The modern-day internet is for much more than just computers. The IoT (internet of things) has opened the door for a wide range of products which can connect or interface with the internet, ultimately leading to advances such as Apple’s HomeKit, a hub for all of your connected apps which gives you control over your door locks, shades, thermostat, and lighting all from your iPhone.
Philips, a worldwide leader in consumer electronics, has been a part of this revolution in internet connectivity for some time now. Launching in 2012, Philips Hue was the first step in wirelessly-controllable, dynamic lighting, so whether you wanted a variety of colorful lights to create powerful ambiance or just simply the ability to dim and control your lighting over your network, Hue had you covered.
Philips has since released the new Hue Bridge 2.0, the central network interface for all Hue bulbs which now supports HomeKit. This integration is extremely beneficial for users of Apple’s home automation software who may be looking for wireless lighting solutions that offer a little more than just “on/off” versatility.
The Hue app may not be fully compatible with other HomeKit devices, but commands can be tied together. For example, if you’re looking to set a Halloween scene and dim your lights – or even turn them red – while also firing up your TV and Blu-ray player with your favorite scary movie, you can do that, and the Hue Bridge will handle whatever lighting request you make.
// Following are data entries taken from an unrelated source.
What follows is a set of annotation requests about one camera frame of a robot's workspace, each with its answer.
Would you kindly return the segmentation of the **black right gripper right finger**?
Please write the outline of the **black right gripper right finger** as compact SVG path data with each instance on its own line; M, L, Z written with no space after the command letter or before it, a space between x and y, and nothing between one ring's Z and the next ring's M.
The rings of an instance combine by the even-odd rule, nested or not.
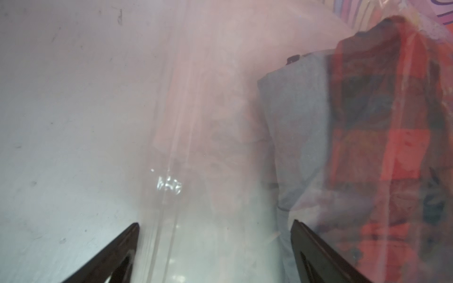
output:
M295 220L291 244L302 283L370 283L307 225Z

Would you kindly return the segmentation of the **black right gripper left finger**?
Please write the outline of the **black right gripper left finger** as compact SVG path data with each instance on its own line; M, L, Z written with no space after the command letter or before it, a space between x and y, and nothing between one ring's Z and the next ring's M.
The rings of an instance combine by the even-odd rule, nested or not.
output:
M128 226L63 283L130 283L140 225Z

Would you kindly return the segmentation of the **red black plaid shirt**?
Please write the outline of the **red black plaid shirt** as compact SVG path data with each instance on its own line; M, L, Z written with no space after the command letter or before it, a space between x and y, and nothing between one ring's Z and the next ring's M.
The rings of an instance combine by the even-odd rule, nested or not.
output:
M451 65L401 16L329 57L331 200L316 231L375 283L453 280Z

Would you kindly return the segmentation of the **clear plastic vacuum bag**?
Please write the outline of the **clear plastic vacuum bag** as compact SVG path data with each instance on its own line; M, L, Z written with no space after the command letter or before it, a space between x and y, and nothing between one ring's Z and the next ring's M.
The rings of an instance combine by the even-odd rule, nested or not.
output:
M291 227L297 220L321 237L316 228L331 200L330 138L322 175L288 214L278 212L274 149L258 81L302 55L334 52L340 41L393 16L449 50L446 72L453 77L451 14L443 25L431 5L185 1L151 143L145 280L302 283Z

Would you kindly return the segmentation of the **grey shirt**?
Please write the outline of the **grey shirt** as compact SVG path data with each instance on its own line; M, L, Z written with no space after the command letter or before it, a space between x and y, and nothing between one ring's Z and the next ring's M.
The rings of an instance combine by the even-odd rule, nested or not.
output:
M328 62L333 50L302 55L258 81L274 149L278 212L288 214L329 158Z
Those of us who may already be on-board with Philips Hue may be able to get a discount if they’re looking to upgrade to the new Hue Bridge 2.0 by trading in their old Bridge. Fortunately, you won’t be left behind if you choose to stick with the original Hue Bridge model, because Philips will continue to support it.
We’re excited for the future of the growing Internet of Things, and the future of technology is gradually paving the way toward the fully connected home. Imagine being able to walk out of the office and use your iPhone to set your thermostat for a comfortable temperature, turn on some gentle lighting in your living room, tune your TV to the news or your favorite show, and even pre-heat your smart oven so that you can throw in dinner right as you walk in the door. Integrations like we’re seeing with Philips and Apple are just some of those first steps.